**Dataset**
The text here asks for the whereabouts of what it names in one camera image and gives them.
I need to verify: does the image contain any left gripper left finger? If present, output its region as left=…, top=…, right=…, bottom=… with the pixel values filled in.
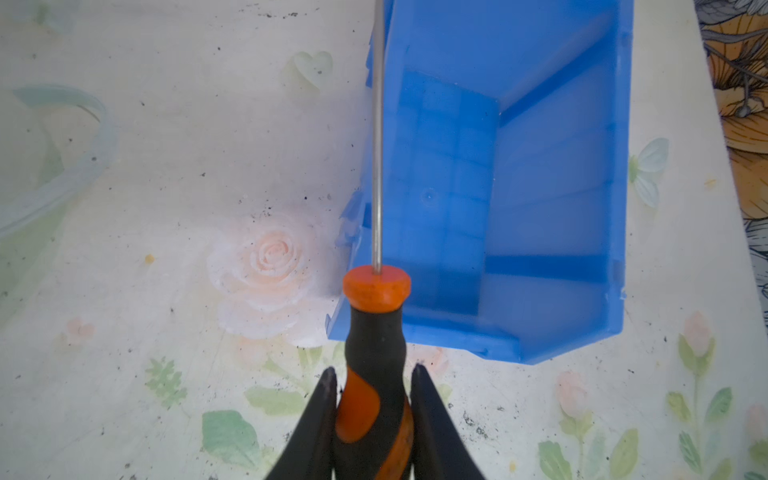
left=265, top=367, right=337, bottom=480

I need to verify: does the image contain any blue plastic storage bin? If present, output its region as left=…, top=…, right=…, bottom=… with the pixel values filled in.
left=325, top=0, right=635, bottom=366

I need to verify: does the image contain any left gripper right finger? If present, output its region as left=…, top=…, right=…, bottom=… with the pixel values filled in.
left=410, top=364, right=484, bottom=480

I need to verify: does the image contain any orange black handled screwdriver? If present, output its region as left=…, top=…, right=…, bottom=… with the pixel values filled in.
left=333, top=1, right=414, bottom=479

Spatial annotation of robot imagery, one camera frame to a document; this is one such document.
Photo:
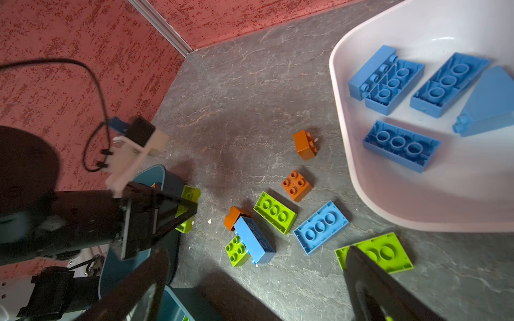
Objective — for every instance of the teal bin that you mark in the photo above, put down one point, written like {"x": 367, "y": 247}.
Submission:
{"x": 185, "y": 304}
{"x": 116, "y": 270}

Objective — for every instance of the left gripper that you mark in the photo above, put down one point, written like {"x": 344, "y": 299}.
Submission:
{"x": 140, "y": 205}

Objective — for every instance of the white plastic bin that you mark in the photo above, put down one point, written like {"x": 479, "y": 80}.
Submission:
{"x": 468, "y": 185}

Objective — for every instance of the right teal bin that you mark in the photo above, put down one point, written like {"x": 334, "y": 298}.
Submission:
{"x": 185, "y": 304}

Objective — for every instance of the left teal bin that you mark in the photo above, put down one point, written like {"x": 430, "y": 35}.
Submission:
{"x": 116, "y": 270}

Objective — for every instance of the left aluminium corner post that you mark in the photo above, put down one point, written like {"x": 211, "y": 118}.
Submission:
{"x": 162, "y": 26}

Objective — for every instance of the green long brick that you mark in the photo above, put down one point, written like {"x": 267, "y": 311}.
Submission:
{"x": 385, "y": 250}
{"x": 193, "y": 195}
{"x": 275, "y": 213}

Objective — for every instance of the orange small brick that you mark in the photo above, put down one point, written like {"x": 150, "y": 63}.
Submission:
{"x": 305, "y": 145}
{"x": 234, "y": 214}
{"x": 296, "y": 186}

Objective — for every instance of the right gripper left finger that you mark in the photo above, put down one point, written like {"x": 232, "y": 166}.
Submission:
{"x": 145, "y": 284}

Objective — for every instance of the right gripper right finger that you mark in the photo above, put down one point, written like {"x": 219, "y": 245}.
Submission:
{"x": 375, "y": 295}

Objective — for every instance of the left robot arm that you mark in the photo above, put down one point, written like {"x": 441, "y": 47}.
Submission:
{"x": 37, "y": 221}

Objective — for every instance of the green small brick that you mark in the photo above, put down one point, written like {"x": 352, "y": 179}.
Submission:
{"x": 237, "y": 252}

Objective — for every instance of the blue slope brick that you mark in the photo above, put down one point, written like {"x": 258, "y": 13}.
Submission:
{"x": 490, "y": 105}

**The task**
Look above for the line containing "left gripper right", then copy exactly from it through the line containing "Objective — for every instance of the teal", keeping both and leaving out pictures. Add nothing else.

**Exercise solution**
I need to verify: does the image contain any left gripper right finger? If present, output its region as left=…, top=…, right=…, bottom=… with the pixel values filled in.
left=410, top=364, right=484, bottom=480

I need to verify: does the image contain any orange black handled screwdriver? If present, output its region as left=…, top=…, right=…, bottom=… with the pixel values filled in.
left=333, top=1, right=414, bottom=479

Spatial annotation of robot imagery, one camera frame to a document; this is one such document.
Photo:
Objective — for every instance of the teal bin that you mark in the photo above, put down one point, written like {"x": 367, "y": 247}.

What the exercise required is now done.